Patronu fernando çocuklara yemek vermek dışında hiç bir şekilde yaklaşamayacağını üzerine basa basa tekrar etmişti. Ne vardı sanki zaten zengin adamlara pazarlanacaktılar evvelinde biraz marci de eğlense ne olurdu ki , şansına lanet okuyarak elinde tuttuğu iki bayat ekmek parçasını çocuklara doğru uzattı.
Elindeki ekmeklere yaşlı ve korku dolu gözlerle bakan çocuklara iki saniyeden daha fazla dayanamayarak bağırmaya başladı.
"Hadisenize piç kuruları sabaha kadar burda duramam ! Alın şunları elimden yoksa bunları da vermem ve burda açlıktan gebermenizi büyük bir zevkle izlerim"
Çocukların ona yaklaşmayacaklarını anlayan marci ekmekleri önlerine tozun pisliğin içine doğru fırlattı.
Marci: " elimde olsa size ne yapacağımı ben çok iyi bilirdim siz patrona dua edin sizin için çok para vericek adamlar var o zamana kadar akıllı olun piç kuruları!" Diyen Adam arkasını dönüp diğer çete üyelerininde olduğu yaklaşık 20 kişinin toplandığı tek katlı eve doğru ilerledi.

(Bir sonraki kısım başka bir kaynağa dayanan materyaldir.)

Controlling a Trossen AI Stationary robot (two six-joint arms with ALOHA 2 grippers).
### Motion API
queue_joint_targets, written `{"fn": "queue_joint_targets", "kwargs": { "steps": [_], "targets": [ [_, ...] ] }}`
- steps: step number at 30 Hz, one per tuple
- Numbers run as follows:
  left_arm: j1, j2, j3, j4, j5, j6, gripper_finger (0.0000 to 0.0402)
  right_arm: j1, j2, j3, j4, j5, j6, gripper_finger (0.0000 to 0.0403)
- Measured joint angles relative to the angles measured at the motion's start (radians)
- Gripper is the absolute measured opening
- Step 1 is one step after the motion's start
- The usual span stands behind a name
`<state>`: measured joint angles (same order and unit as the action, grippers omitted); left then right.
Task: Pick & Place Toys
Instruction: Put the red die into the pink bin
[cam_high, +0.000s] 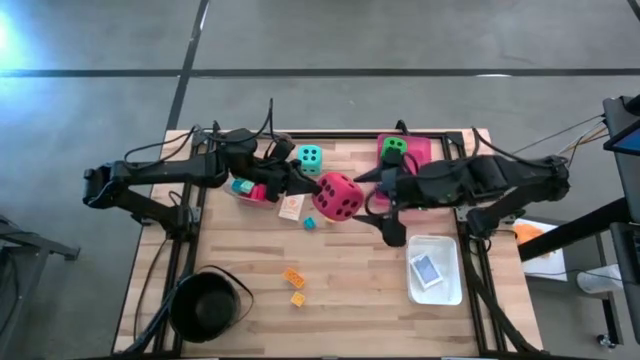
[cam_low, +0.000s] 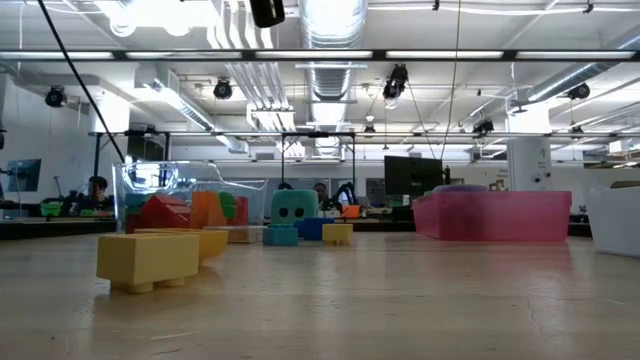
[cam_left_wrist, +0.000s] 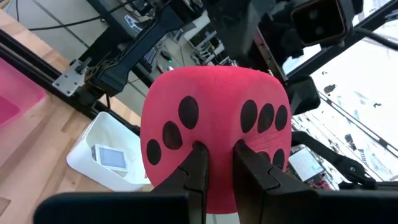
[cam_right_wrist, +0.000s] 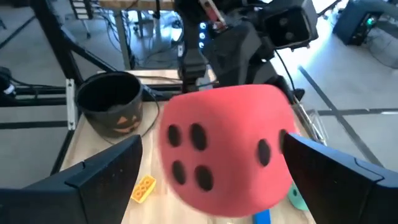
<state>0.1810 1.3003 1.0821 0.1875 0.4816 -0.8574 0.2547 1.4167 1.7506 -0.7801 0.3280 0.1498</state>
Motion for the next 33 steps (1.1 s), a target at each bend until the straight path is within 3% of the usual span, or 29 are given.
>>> {"fn": "queue_joint_targets", "kwargs": {
  "steps": [24, 28, 33],
  "targets": [
    [-0.001, 0.0, 0.0, 0.06, 0.043, 0.022, 0.0034, -0.076, 0.088, 0.067, -0.046, -0.085, -0.057, 0.0376],
    [-0.001, 0.0, 0.0, 0.071, 0.041, 0.021, 0.0029, -0.08, 0.088, 0.067, -0.044, -0.068, -0.059, 0.0337],
    [-0.002, 0.0, 0.0, 0.085, 0.042, 0.015, 0.0029, -0.095, 0.098, 0.065, -0.048, -0.068, -0.04, 0.0232]
  ]
}}
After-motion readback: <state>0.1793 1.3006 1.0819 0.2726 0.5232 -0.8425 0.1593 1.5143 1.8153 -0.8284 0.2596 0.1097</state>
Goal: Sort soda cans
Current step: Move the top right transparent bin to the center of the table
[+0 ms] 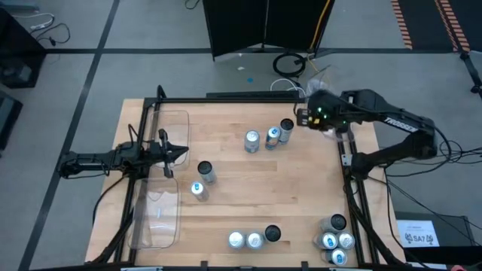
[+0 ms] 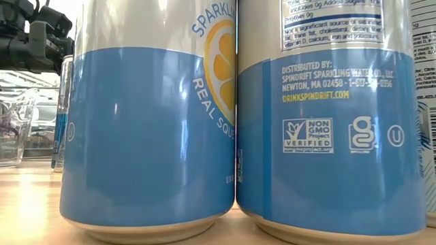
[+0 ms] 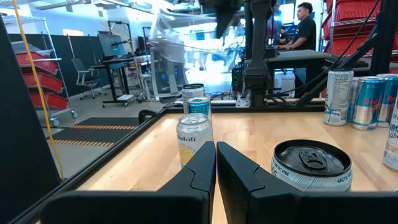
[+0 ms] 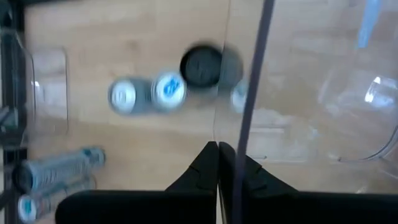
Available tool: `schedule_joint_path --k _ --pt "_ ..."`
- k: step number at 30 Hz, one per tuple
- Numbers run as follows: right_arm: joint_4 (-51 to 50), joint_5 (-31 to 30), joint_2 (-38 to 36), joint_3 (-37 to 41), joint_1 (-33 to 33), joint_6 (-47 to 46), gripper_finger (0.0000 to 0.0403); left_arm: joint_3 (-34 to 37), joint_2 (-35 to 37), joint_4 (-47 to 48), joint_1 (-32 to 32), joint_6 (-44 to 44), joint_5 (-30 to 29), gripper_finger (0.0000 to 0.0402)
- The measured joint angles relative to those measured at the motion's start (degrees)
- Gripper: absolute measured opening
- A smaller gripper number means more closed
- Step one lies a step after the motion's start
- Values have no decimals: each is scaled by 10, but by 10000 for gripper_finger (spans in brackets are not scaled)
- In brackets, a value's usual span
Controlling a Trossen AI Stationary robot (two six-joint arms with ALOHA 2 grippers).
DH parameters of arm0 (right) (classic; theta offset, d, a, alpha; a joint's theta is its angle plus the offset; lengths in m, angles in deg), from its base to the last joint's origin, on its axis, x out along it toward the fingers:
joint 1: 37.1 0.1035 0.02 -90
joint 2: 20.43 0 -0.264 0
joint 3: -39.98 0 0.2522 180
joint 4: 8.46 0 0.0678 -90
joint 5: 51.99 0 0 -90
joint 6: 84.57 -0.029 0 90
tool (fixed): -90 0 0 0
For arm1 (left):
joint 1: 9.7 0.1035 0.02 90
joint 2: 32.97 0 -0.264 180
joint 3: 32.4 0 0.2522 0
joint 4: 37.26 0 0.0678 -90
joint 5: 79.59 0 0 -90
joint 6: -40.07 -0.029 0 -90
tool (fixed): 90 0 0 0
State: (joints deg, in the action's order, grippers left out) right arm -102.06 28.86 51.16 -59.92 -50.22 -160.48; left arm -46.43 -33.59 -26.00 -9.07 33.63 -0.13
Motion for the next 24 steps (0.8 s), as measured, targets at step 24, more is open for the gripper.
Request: schedule_joint_path --k 24 --pt "-28 46 236 -54 312 -302 0 0 0 0 0 0 0 27"
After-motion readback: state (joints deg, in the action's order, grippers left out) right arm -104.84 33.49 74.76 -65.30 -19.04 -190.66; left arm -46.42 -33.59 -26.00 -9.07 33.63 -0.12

Ağlamaktan gözyaşları kurumak üzere olan yedi yaşındaki Benetta adlı küçük kız arkasını dönüp giden Adama baktı.. Nasıl olmuştu bu ,neden olmuştu .. yanında ondan bir yaş küçük olan erkek kardeşi olan lino'ya çevirdi kafasını oda aynı kendisi gibi titriyor ve sessizce ağlıyordu . Yinede ona sarılarak teselli etmek istedi sessizce kulağına fısıldadı.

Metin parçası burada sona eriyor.